Look southwest from the top of Mount Takao on clear winter mornings. Mount Fuji soars above its surroundings, white and massive in the royal blue sky. Except for a few pylons in the distance, the view is timeless.

A 12-way interchange between the Chuo Expressway and the new Ken'odo will obliterate historic Mount Takao, the ruins of Hachioji Castle and vital habitat for several endangered species.

To the west and north lies a quilt of small mountains, precipitous and tree-covered, stretching far into the haze of distant peaks. On a mountain just north of Takao sit the remains of Hachioji Castle. Local people still call it Shiroyama, or Castle Mountain.

Hojo Ujiteru, one of Japan's last independent warlords, began building the castle in 1584. He never finished, however, due to attacks by the forces of Toyotomi Hideyoshi, who sought to reunify the nation. Hideyoshi finally took the castle June 23, 1590, in a battle so bloody it is said the rivers of Shiroyama ran red. Ujiteru was defending his main castle in Odawara and escaped death, but not for long. On July 2, Hideyoshi's besieging army stormed Odawara and took the castle. Ujiteru took his own life.

For hundreds of years, people stayed away from Shiroyama, fearful of angry spirits. In 1951, the castle and its surroundings were made a quasi-national park.

Today, a new battle is being fought for Shiroyama. This time, the confrontation is not over the castle but over its very foundations. Construction workers are drilling into the north slope, cutting a tunnel to the south. The project is part of a ring road, the Ken'odo, that officials hope will one day circle Tokyo. Concerned citizens and conservationists from across Japan are in court to stop the work.
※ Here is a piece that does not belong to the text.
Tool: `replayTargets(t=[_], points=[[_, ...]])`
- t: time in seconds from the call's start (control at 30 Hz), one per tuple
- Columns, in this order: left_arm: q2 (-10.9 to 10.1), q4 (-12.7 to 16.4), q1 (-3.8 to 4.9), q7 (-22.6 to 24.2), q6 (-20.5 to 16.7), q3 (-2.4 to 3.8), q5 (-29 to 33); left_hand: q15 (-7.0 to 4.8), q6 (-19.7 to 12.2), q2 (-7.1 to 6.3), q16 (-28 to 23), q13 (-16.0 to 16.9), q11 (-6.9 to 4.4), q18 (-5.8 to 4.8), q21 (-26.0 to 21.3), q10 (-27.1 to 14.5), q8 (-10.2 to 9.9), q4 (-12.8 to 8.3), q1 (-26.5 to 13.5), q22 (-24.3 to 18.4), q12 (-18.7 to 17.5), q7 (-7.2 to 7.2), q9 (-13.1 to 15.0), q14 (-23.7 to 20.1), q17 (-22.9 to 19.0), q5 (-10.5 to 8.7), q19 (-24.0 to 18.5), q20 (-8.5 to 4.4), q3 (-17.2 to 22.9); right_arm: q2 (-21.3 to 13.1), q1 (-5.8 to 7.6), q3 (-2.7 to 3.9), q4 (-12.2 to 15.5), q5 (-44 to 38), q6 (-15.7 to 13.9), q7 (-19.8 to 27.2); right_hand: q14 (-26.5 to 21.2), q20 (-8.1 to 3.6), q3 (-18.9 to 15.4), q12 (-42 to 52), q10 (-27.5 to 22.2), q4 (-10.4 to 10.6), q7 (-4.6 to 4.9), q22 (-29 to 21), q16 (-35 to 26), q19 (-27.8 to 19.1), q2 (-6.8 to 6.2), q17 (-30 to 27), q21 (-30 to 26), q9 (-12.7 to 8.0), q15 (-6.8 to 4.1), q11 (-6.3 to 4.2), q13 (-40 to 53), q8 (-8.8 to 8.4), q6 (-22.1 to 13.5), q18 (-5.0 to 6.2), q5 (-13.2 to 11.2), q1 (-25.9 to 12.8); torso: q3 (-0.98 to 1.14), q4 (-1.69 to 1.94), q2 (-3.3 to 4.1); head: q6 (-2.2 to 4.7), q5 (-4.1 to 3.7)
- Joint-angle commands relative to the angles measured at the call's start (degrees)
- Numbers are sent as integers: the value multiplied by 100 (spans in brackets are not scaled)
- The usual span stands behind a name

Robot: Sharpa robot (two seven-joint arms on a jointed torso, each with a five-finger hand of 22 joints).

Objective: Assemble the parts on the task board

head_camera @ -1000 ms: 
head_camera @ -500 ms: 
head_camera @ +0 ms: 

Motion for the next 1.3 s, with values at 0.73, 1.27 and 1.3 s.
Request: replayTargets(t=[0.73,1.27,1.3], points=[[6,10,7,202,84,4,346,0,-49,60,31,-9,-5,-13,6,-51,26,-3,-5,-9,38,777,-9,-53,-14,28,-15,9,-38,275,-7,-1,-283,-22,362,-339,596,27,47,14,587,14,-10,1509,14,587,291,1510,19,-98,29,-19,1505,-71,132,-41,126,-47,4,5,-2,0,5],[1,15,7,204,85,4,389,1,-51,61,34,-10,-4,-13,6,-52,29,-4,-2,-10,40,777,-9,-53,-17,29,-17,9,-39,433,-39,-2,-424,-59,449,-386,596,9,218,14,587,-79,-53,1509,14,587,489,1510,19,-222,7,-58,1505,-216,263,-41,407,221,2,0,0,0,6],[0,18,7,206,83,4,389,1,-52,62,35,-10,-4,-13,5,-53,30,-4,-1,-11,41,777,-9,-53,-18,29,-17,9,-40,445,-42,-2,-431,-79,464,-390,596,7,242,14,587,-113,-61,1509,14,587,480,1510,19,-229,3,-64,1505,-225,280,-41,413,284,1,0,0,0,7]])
The Ministry of Land, Infrastructure and Transport is spearheading the grandiose plan, a 270-km highway that will circle through Chiba, Ibaraki, Saitama, Tokyo and Kanagawa Prefectures. Planning has been underway for more than 30 years, in various guises, but finally surfaced as the present-day Ken'odo in 1984. So far, less than 20 km has been finished, from Saitama to Ome City, Tokyo.

Plans calls for the highway to carve south from Ome, burrow under Hachioji Castle, then surface to link up with the Chuo Expressway on the north flank of Mount Takao, also a quasinational park. This junction will require an interchange that weaves together at least 12 separate access and connecting ramps.

Construction has already begun on the north side of the Chuo junction, and is expected to connect with the Ken'odo where it exits Shiroyama. When this will happen is uncertain: Tunneling under Hachioji Castle has been slowed by groundwater inundation.

On the south side of the Chuo junction, the Ken'odo calls for two more tunnels to be drilled through the north face of Mount Takao. The tunnels will exit on the south and intersect with Route 20 in another tangle of access roads.

Even Pandora would recognize the ills of the Ken'odo: First the construction, then the hundreds of thousands of cars and trucks that will pass by and through Mount Takao and Shiroyama each year. Humans, plants, animals and historic structures will all suffer noise, vibration, and serious air pollution for decades to come. Perhaps most harmful, and unpredictable, will be tunneling through delicate mountain groundwater and drainage systems.

On a cold, clear morning this past January, over 100 people gathered at the Hachioji District Court for opening arguments in a lawsuit to stop the Ken'odo. Ten lawyers, backed by over 130 more, have brought suits on behalf of 1,061 individuals, six conservation groups and five other unusual plaintiffs: Mount Takao, Hachioji Castle, the Takao beech trees, the flying squirrel and the endangered goshawk.

At the second hearing in March, the judges dismissed the nonhumans' suit without comment. Their case has been appealed. The human plaintiffs remain in district court.

"We are seeking an injunction to stop the construction, to protect the mountain. Our first purpose is to protect Mount Takao," says Yoshihiro Hashimoto, leader of the conservation movement.

Mount Takao's forests are an Eden of biodiversity: Thousands of species of insects, over 1,300 kinds of plants, 137 species of birds and 30 different mammals, including fox, wild boar, badger, raccoon and Japanese mink, inhabit its woods. The potential environmental destruction is appalling, says Hashimoto.

"Under the U.S. environmental assessment process," he notes, "if a project will have a significant impact on the environment, there is always the option of not doing it. In Japan, there is no thought of not following through with a proposed project. It is a zero-option process, so the authorities reduce the estimated impacts in order to justify the project and ensure that it is undertaken."

Until recently in Japan, he explains, "the Construction Ministry established the assessment standards, then did the assessments and approved the projects, which it then undertook. This is like students making a test, then taking the test and marking it, and deciding they have done well."